WHAT YOU ARE ASKED TO DO: Report, from the records below, every line where the word "seconds" appears.

SUPPLIED MATERIAL:
**********

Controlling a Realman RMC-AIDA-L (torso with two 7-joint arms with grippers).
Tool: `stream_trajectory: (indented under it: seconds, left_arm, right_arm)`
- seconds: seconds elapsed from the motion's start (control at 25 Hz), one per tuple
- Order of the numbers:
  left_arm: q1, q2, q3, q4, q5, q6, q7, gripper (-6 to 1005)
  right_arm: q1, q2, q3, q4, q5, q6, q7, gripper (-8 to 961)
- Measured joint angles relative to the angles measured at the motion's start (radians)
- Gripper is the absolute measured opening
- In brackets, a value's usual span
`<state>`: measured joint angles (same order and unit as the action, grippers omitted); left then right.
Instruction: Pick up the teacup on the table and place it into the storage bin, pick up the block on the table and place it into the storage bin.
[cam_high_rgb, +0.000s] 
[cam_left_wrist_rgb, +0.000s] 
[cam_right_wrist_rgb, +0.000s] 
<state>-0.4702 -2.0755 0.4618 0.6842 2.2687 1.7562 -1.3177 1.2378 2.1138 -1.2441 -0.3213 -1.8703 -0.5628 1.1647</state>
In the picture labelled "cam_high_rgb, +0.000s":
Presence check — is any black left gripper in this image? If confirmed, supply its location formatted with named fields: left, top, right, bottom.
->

**********

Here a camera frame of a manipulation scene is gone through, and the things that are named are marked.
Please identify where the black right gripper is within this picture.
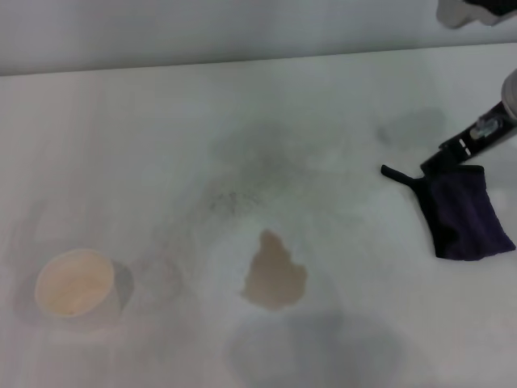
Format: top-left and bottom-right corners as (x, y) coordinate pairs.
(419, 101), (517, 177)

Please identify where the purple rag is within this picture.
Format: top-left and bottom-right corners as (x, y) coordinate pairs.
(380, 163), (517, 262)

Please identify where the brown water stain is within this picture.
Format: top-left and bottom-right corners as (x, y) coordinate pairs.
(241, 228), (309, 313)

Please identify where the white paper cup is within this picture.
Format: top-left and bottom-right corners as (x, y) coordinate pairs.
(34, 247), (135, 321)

**********

YOUR SOLUTION:
Tool: `stream_trajectory: (indented under it: seconds, left_arm, right_arm)`
- seconds: seconds elapsed from the motion's start (control at 25 Hz), one per tuple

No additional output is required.